§ Exercise details
How do the records below read from their first line through the line containing "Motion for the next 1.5"? Write those lines out exactly.

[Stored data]
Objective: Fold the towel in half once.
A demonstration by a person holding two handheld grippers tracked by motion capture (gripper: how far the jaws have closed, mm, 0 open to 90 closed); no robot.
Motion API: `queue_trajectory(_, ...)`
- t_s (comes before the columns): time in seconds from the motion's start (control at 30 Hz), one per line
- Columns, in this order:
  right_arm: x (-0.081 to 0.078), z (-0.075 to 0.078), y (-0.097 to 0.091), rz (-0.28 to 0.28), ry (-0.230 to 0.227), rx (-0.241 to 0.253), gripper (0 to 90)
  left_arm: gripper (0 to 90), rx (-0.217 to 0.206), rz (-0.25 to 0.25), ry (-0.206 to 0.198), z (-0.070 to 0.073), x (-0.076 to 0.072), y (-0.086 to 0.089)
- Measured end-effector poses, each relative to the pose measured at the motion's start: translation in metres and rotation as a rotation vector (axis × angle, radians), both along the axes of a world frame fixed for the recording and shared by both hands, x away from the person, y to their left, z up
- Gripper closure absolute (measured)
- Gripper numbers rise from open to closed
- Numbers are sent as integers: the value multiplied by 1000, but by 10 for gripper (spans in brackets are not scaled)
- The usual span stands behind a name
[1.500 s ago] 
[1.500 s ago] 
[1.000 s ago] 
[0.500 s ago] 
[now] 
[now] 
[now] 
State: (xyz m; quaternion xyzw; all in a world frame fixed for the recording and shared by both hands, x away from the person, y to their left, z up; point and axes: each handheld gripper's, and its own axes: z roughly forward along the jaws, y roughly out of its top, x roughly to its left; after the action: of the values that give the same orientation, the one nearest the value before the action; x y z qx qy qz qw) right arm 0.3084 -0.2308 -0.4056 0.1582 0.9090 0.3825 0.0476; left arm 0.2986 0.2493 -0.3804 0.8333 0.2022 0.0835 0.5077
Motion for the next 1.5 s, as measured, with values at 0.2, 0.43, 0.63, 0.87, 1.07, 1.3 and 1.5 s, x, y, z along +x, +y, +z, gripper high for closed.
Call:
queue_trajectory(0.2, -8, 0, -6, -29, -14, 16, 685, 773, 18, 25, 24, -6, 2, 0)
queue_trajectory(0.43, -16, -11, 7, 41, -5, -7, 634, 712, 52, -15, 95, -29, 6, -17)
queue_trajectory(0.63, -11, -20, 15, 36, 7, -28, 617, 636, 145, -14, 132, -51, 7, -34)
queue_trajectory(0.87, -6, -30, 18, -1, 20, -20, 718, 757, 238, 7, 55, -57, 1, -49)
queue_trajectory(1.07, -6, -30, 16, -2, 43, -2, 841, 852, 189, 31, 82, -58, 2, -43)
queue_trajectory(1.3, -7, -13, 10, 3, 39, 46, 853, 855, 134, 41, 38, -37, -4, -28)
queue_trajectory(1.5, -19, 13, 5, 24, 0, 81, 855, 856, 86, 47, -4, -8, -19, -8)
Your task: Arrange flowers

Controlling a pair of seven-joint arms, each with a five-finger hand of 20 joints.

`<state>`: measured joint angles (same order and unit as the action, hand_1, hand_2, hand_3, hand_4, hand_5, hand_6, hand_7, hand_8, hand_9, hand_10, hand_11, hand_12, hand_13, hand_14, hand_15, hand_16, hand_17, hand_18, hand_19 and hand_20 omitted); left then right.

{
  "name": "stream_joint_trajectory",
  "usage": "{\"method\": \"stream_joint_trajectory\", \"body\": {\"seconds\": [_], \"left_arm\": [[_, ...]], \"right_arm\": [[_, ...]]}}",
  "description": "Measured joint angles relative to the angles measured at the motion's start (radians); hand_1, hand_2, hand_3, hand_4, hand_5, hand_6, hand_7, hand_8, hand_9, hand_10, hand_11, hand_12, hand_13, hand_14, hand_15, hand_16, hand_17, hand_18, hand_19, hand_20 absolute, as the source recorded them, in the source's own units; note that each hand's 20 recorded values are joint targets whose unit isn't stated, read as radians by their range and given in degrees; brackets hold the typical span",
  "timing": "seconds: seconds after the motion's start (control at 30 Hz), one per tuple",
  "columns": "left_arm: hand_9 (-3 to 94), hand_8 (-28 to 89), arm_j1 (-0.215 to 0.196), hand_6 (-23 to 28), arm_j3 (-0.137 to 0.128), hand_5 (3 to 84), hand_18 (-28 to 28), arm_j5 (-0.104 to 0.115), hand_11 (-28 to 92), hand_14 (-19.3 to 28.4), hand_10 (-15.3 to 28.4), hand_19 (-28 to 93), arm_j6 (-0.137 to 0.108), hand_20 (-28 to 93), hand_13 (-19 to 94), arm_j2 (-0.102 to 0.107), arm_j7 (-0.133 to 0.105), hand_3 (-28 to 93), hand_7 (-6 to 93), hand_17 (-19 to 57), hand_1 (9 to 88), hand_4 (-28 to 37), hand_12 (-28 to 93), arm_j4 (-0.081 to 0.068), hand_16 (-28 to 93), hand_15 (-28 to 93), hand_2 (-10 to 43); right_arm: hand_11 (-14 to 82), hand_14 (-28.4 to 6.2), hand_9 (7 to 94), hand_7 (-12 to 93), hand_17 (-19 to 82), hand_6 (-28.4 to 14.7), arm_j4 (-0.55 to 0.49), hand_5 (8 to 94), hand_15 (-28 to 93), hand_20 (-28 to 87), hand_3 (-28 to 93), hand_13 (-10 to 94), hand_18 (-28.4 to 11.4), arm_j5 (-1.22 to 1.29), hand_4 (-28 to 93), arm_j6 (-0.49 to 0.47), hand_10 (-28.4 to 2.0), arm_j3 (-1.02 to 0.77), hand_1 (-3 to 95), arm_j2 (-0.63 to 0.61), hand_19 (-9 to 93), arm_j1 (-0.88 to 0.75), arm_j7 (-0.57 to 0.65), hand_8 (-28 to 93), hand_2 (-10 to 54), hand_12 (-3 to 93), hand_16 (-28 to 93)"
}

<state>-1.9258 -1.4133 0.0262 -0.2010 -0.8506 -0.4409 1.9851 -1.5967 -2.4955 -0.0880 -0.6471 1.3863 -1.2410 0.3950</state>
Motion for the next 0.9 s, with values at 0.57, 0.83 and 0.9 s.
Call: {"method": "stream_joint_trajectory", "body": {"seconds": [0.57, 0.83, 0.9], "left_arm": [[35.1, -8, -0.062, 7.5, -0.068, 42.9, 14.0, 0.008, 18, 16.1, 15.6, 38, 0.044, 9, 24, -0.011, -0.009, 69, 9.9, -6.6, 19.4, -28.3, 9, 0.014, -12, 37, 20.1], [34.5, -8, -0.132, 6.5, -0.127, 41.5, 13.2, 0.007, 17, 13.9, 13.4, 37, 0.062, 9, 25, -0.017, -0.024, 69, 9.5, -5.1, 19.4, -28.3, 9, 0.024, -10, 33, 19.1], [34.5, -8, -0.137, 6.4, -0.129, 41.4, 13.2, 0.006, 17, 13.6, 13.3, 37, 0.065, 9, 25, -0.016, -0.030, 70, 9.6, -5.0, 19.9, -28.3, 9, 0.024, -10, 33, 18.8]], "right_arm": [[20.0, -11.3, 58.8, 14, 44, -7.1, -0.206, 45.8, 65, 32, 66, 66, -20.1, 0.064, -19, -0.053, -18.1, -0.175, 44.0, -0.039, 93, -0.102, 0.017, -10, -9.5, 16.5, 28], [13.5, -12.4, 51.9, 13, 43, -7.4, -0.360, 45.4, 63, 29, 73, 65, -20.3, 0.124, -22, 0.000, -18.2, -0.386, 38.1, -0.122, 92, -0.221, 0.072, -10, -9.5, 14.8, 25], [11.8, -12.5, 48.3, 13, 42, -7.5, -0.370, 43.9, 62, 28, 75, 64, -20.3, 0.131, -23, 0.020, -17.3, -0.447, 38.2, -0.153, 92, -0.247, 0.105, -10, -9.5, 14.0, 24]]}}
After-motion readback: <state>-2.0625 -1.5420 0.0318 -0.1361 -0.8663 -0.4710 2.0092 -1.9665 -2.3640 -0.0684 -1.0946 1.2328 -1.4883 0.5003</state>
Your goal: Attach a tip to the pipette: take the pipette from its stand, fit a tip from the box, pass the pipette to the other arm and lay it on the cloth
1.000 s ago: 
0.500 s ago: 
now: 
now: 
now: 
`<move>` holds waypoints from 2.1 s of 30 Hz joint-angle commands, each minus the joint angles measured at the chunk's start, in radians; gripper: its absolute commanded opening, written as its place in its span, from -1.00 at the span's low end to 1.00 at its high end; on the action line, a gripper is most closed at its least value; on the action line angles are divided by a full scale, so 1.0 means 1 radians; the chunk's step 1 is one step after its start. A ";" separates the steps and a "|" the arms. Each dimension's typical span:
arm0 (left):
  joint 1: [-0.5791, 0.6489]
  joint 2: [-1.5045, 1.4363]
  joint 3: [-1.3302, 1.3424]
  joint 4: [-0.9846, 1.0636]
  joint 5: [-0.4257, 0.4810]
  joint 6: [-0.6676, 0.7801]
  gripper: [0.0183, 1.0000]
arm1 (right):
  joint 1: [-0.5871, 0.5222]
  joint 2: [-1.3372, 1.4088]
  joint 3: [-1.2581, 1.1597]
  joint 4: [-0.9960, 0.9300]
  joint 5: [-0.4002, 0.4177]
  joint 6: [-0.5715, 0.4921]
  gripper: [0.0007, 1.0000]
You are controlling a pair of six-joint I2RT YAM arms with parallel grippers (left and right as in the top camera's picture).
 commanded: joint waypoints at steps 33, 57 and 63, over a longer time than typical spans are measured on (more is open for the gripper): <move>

§ Exercise answer
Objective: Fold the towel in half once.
A demonstration by a person holding two handheld grippers tracked by motion capture (gripper: how far the jaws have closed, mm, 0 open to 90 closed); no robot.
Motion API: `queue_trajectory(_, ...)`
- t_s (comes before the columns): time in seconds from the motion's start (control at 30 Hz), one per line
- Columns, in this order:
  right_arm: x (-0.081 to 0.078), z (-0.075 to 0.078), y (-0.097 to 0.091), rz (-0.28 to 0.28), ry (-0.230 to 0.227), rx (-0.241 to 0.253), gripper (0 to 90)
  left_arm: gripper (0 to 90), rx (-0.217 to 0.206), rz (-0.25 to 0.25), ry (-0.206 to 0.198), z (-0.070 to 0.073), x (-0.076 to 0.072), y (-0.086 to 0.089)
- Measured end-effector poses, each relative to the pose measured at the motion's start: translation in metres and rotation as a rotation vector (axis × angle, radians), both along the axes of a world frame fixed for the recording and shared by both hands, x away from the person, y to their left, z up
- Gripper closure absolute (measured)
- Gripper numbers rise from open to closed
- Numbers are sent as integers: the value multiplied by 1000, but by 10 for gripper (spans in brackets are not scaled)
- The usual span stands behind a name
[1.500 s ago] 
[1.500 s ago] 
[1.000 s ago] 
[0.500 s ago] 
[now] 
[now] 
[now] 
State: (xyz m; quaternion xyzw; all in a world frame fixed for the recording and shared by both hands, x away from the person, y to their left, z up; point and axes: each handheld gripper's, and its own axes: z roughly forward along the jaws, y roughly out of its top, x roughly to its left; after the action: of the values that give the same orientation, the one nearest the value before the action; x y z qx qy qz qw) right arm 0.3084 -0.2308 -0.4056 0.1582 0.9090 0.3825 0.0476; left arm 0.2986 0.2493 -0.3804 0.8333 0.2022 0.0835 0.5077
Motion for the next 1.5 s, as measured, with values at 0.2, 0.43, 0.63, 0.87, 1.07, 1.3 and 1.5 s, x, y, z along +x, +y, +z, gripper high for closed.

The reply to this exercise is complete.